__WORK ORDER__: Write out the lines from the top of the material through the line with "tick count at", exactly and with nothing added.

Segment Open

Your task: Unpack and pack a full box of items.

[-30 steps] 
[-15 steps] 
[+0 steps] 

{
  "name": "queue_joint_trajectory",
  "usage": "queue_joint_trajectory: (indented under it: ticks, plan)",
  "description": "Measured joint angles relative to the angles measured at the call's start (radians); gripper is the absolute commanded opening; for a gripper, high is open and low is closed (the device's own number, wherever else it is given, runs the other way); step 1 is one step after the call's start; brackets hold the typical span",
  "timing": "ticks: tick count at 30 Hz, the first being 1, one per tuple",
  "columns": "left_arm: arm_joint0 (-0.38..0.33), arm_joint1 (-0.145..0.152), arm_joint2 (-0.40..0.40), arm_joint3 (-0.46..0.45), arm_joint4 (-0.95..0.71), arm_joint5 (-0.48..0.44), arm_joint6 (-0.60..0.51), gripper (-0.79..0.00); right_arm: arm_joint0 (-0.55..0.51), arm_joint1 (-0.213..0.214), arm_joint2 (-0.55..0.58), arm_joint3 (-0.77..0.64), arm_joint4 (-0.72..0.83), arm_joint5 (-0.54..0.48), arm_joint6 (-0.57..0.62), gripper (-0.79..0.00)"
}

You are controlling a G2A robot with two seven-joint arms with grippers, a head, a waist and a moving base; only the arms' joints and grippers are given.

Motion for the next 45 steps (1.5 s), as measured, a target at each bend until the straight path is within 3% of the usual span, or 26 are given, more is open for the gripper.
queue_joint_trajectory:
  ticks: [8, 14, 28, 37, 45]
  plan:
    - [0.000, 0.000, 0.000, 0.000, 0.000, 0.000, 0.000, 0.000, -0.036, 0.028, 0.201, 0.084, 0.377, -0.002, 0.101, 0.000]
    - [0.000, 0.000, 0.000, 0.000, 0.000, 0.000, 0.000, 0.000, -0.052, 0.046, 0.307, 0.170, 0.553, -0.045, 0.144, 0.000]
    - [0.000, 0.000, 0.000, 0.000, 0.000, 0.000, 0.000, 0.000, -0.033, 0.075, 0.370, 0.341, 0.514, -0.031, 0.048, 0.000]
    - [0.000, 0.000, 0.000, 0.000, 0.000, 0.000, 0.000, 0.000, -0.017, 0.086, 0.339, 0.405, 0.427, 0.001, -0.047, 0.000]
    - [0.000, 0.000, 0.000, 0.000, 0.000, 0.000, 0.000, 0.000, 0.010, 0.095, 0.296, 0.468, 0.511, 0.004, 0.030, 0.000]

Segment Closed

__WRITTEN SOLUTION__:
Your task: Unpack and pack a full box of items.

[-30 steps] 
[-15 steps] 
[+0 steps] 

{
  "name": "queue_joint_trajectory",
  "usage": "queue_joint_trajectory: (indented under it: ticks, plan)",
  "description": "Measured joint angles relative to the angles measured at the call's start (radians); gripper is the absolute commanded opening; for a gripper, high is open and low is closed (the device's own number, wherever else it is given, runs the other way); step 1 is one step after the call's start; brackets hold the typical span",
  "timing": "ticks: tick count at 30 Hz, the first being 1, one per tuple",

For this exercise, nothing more remains to be done.